[Records from a data source]
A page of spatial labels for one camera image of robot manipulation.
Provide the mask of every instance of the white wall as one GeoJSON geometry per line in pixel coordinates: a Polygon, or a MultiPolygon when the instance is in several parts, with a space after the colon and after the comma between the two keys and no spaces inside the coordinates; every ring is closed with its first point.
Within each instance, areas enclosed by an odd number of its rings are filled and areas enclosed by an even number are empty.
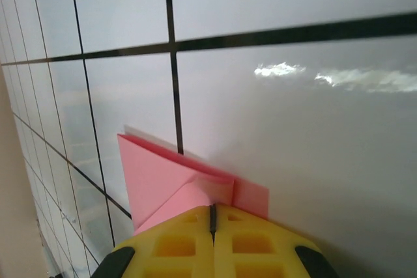
{"type": "MultiPolygon", "coordinates": [[[[73,0],[2,2],[2,63],[81,53],[73,0]]],[[[84,52],[168,41],[165,0],[76,4],[84,52]]],[[[177,40],[416,9],[417,0],[173,0],[177,40]]],[[[313,238],[342,277],[414,276],[416,44],[179,52],[185,153],[268,186],[271,219],[313,238]]],[[[116,134],[129,126],[177,144],[176,90],[169,53],[85,67],[64,59],[3,70],[41,228],[62,268],[86,277],[112,235],[132,234],[116,134]]]]}

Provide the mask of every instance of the black grout line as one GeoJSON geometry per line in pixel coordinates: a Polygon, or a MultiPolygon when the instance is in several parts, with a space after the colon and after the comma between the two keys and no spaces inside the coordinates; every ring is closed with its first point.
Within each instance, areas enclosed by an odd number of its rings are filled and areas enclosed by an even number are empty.
{"type": "MultiPolygon", "coordinates": [[[[83,40],[81,38],[81,27],[79,26],[79,17],[78,17],[78,8],[77,8],[77,1],[73,0],[74,2],[74,12],[76,14],[76,21],[77,21],[77,31],[78,31],[78,38],[79,38],[79,47],[81,49],[81,54],[84,54],[84,48],[83,48],[83,40]]],[[[100,174],[102,177],[102,183],[103,183],[103,191],[106,192],[106,181],[104,180],[104,173],[103,173],[103,165],[102,165],[102,158],[100,155],[100,147],[98,146],[98,138],[97,138],[97,129],[96,129],[96,122],[94,120],[94,111],[93,111],[93,103],[91,101],[91,91],[90,91],[90,83],[89,83],[89,76],[87,73],[87,67],[85,65],[85,59],[83,59],[83,67],[84,67],[84,75],[85,75],[85,84],[87,87],[87,95],[89,98],[89,106],[90,106],[90,114],[91,114],[91,122],[93,124],[93,132],[94,132],[94,140],[96,141],[96,150],[97,150],[97,157],[98,157],[98,165],[100,167],[100,174]]],[[[111,214],[110,214],[110,208],[109,208],[109,201],[108,198],[105,197],[106,200],[106,208],[107,213],[109,217],[109,226],[110,226],[110,233],[111,233],[111,241],[113,242],[113,247],[116,246],[115,243],[115,235],[113,230],[113,225],[111,223],[111,214]]]]}
{"type": "MultiPolygon", "coordinates": [[[[13,113],[13,115],[15,117],[17,117],[23,124],[25,124],[28,128],[29,125],[22,120],[17,114],[13,113]]],[[[108,198],[120,211],[122,211],[122,213],[124,213],[127,217],[129,217],[130,219],[132,219],[132,215],[125,209],[123,208],[123,206],[121,206],[115,199],[113,199],[113,197],[111,197],[108,193],[105,193],[104,190],[97,185],[95,182],[93,182],[91,180],[91,178],[89,178],[82,170],[80,170],[77,166],[75,166],[70,160],[68,160],[68,158],[66,158],[64,155],[62,155],[54,146],[52,146],[45,138],[43,138],[36,130],[30,128],[30,130],[37,135],[39,138],[41,138],[41,140],[43,140],[53,151],[55,151],[60,157],[62,157],[67,164],[71,165],[71,167],[73,167],[80,175],[82,175],[82,177],[84,177],[84,179],[86,179],[86,181],[88,181],[91,185],[93,185],[93,187],[95,187],[99,192],[101,192],[101,194],[103,194],[106,198],[108,198]]]]}
{"type": "MultiPolygon", "coordinates": [[[[220,35],[177,41],[173,44],[176,52],[199,51],[222,48],[242,48],[283,44],[302,44],[338,40],[384,38],[417,34],[417,12],[376,16],[355,20],[336,21],[312,25],[301,25],[281,29],[220,35]]],[[[170,52],[172,43],[161,43],[121,49],[111,49],[77,55],[63,55],[53,58],[34,59],[5,63],[3,65],[74,61],[133,55],[148,55],[170,52]]]]}
{"type": "MultiPolygon", "coordinates": [[[[23,47],[24,47],[24,49],[25,49],[25,56],[26,56],[26,60],[29,60],[29,58],[27,57],[27,49],[26,49],[25,37],[24,37],[24,35],[23,35],[22,24],[21,24],[21,22],[20,22],[20,17],[19,17],[19,10],[18,10],[18,6],[17,6],[17,4],[16,4],[16,0],[13,0],[13,2],[14,2],[14,7],[16,8],[16,14],[17,14],[17,16],[18,16],[19,28],[20,28],[20,33],[22,34],[23,47]]],[[[34,95],[34,97],[35,97],[36,109],[37,109],[37,111],[38,111],[39,122],[40,122],[40,128],[41,128],[41,130],[42,130],[42,134],[43,134],[43,136],[45,136],[45,133],[44,133],[44,127],[43,127],[43,125],[42,125],[42,118],[40,117],[40,111],[39,111],[38,99],[37,99],[37,97],[36,97],[36,92],[35,92],[35,85],[34,85],[34,83],[33,83],[33,77],[32,77],[32,71],[31,71],[31,65],[30,65],[30,64],[28,64],[27,66],[28,66],[28,68],[29,68],[29,74],[30,74],[30,76],[31,76],[31,83],[32,83],[32,89],[33,89],[33,95],[34,95]]],[[[53,188],[54,188],[55,193],[56,193],[56,195],[57,195],[57,199],[59,200],[59,196],[58,196],[57,188],[56,188],[56,185],[55,185],[55,179],[54,179],[54,177],[53,177],[54,175],[53,175],[53,170],[52,170],[52,164],[51,164],[51,160],[50,160],[50,155],[49,155],[48,149],[47,149],[47,147],[46,147],[46,143],[44,143],[44,144],[45,144],[46,155],[48,156],[48,163],[49,163],[49,165],[50,165],[50,169],[51,169],[51,175],[52,175],[53,188]]],[[[65,231],[65,228],[64,228],[64,235],[65,235],[66,244],[68,245],[68,238],[66,237],[66,231],[65,231]]]]}
{"type": "Polygon", "coordinates": [[[171,59],[171,76],[174,100],[175,130],[177,133],[177,150],[178,153],[184,154],[182,145],[182,126],[181,126],[181,107],[180,107],[180,88],[178,82],[178,64],[177,51],[175,49],[175,27],[172,0],[166,1],[168,37],[169,37],[169,56],[171,59]]]}
{"type": "Polygon", "coordinates": [[[72,227],[72,229],[74,230],[74,232],[77,234],[77,237],[83,242],[83,245],[85,246],[85,248],[88,250],[88,252],[91,254],[91,256],[94,258],[94,260],[97,262],[97,259],[95,258],[95,256],[91,253],[90,249],[87,247],[87,244],[84,242],[84,240],[81,238],[81,236],[78,234],[78,231],[76,230],[76,228],[73,226],[73,224],[68,220],[68,218],[66,217],[66,214],[64,213],[64,211],[62,211],[62,209],[59,207],[58,203],[56,203],[55,199],[52,197],[50,191],[47,189],[47,187],[44,185],[43,181],[41,181],[41,179],[39,178],[39,176],[36,174],[36,172],[33,170],[31,164],[25,159],[26,163],[28,164],[28,166],[31,168],[32,172],[35,174],[35,176],[38,178],[39,182],[42,184],[43,188],[46,190],[46,193],[48,193],[48,195],[51,197],[52,201],[55,203],[55,205],[58,207],[58,210],[60,211],[60,213],[62,213],[62,215],[64,216],[64,218],[68,221],[68,224],[70,224],[70,226],[72,227]]]}
{"type": "MultiPolygon", "coordinates": [[[[36,6],[36,13],[38,14],[38,20],[39,20],[39,26],[40,26],[40,34],[42,35],[42,42],[43,42],[43,45],[44,45],[44,50],[45,50],[45,57],[46,57],[46,58],[48,58],[48,52],[47,52],[47,50],[46,50],[46,43],[45,43],[44,30],[43,30],[43,28],[42,28],[42,21],[41,21],[41,19],[40,19],[40,13],[39,13],[38,0],[35,0],[35,6],[36,6]]],[[[54,87],[53,87],[53,80],[52,80],[51,67],[50,67],[50,64],[49,64],[49,63],[47,63],[47,65],[48,65],[48,71],[49,71],[50,81],[51,81],[51,88],[52,88],[52,94],[53,94],[53,101],[54,101],[54,103],[55,103],[55,109],[57,110],[57,117],[58,117],[59,131],[60,131],[60,133],[61,133],[61,139],[62,139],[62,141],[63,141],[64,153],[65,153],[65,156],[66,156],[67,154],[66,154],[66,147],[65,147],[64,135],[63,135],[63,129],[62,129],[62,126],[61,126],[61,118],[60,118],[60,116],[59,116],[58,105],[57,105],[57,99],[56,99],[56,97],[55,97],[55,89],[54,89],[54,87]]],[[[74,191],[74,184],[72,183],[72,177],[71,177],[71,173],[70,173],[70,166],[69,166],[68,162],[66,163],[66,166],[67,166],[67,169],[68,169],[68,175],[69,175],[69,178],[70,178],[71,189],[72,189],[72,195],[73,195],[73,197],[74,197],[74,204],[75,204],[75,207],[76,207],[77,218],[78,218],[78,221],[79,221],[79,228],[80,228],[80,230],[81,230],[81,240],[82,240],[82,242],[84,242],[83,230],[82,230],[83,228],[82,228],[82,226],[81,226],[81,219],[79,218],[79,212],[78,212],[78,205],[77,205],[77,200],[76,200],[76,194],[75,194],[75,191],[74,191]]],[[[84,246],[84,255],[85,255],[85,259],[87,260],[87,250],[86,250],[86,246],[84,246]]]]}
{"type": "Polygon", "coordinates": [[[153,44],[153,45],[147,45],[147,46],[118,48],[118,49],[96,51],[96,52],[77,53],[75,55],[64,55],[60,57],[33,59],[29,61],[18,61],[16,62],[16,64],[78,61],[82,59],[89,60],[89,59],[103,59],[103,58],[113,58],[113,57],[128,57],[128,56],[134,56],[134,55],[150,55],[150,54],[155,54],[155,53],[167,53],[167,52],[169,52],[169,44],[163,43],[163,44],[153,44]]]}

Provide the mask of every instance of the pink paper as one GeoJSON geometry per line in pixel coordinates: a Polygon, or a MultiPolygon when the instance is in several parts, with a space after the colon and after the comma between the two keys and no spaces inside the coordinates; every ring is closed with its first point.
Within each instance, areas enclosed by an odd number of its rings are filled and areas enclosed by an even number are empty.
{"type": "Polygon", "coordinates": [[[232,206],[259,217],[268,217],[267,188],[142,138],[118,135],[118,139],[135,229],[183,185],[201,175],[234,180],[232,206]]]}
{"type": "Polygon", "coordinates": [[[198,206],[209,206],[213,203],[231,205],[232,196],[232,180],[198,176],[193,182],[183,185],[169,198],[135,231],[134,236],[198,206]]]}

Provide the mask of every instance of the square hole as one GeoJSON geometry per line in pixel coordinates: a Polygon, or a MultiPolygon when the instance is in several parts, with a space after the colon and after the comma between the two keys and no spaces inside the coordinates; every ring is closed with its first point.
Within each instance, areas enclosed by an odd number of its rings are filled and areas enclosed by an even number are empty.
{"type": "Polygon", "coordinates": [[[272,242],[264,234],[245,232],[233,236],[234,253],[273,253],[272,242]]]}
{"type": "Polygon", "coordinates": [[[195,255],[195,239],[188,236],[165,235],[156,244],[156,257],[192,257],[195,255]]]}

◆ **Problem to work on**
Output exactly the lines above, beginning at the one with "Provide the mask of every instance of the white" and stopping after the one with "Provide the mask of every instance of the black". Pictures are to be omitted.

◆ **Answer box**
Provide the mask of every instance of the white wall as one GeoJSON geometry per line in pixel coordinates: a Polygon, or a MultiPolygon when the instance is in several parts, with a space after the colon and after the comma between the two keys and no spaces inside the coordinates; every ring is closed with its first point.
Within each instance, areas enclosed by an odd number of its rings are filled and areas enclosed by an even number are empty.
{"type": "MultiPolygon", "coordinates": [[[[73,0],[2,2],[2,63],[81,53],[73,0]]],[[[84,52],[168,41],[165,0],[76,4],[84,52]]],[[[177,40],[416,9],[417,0],[173,0],[177,40]]],[[[313,238],[342,277],[414,276],[416,44],[179,52],[185,153],[268,186],[271,219],[313,238]]],[[[116,134],[129,126],[177,144],[176,90],[169,53],[85,67],[64,59],[3,70],[41,228],[62,268],[86,277],[112,235],[132,234],[116,134]]]]}

Provide the mask of every instance of the black grout line as one GeoJSON geometry per line in pixel coordinates: a Polygon, or a MultiPolygon when the instance is in several parts, with a space after the colon and after the comma between the two keys and no spaces inside the coordinates; every ring is closed with its first point.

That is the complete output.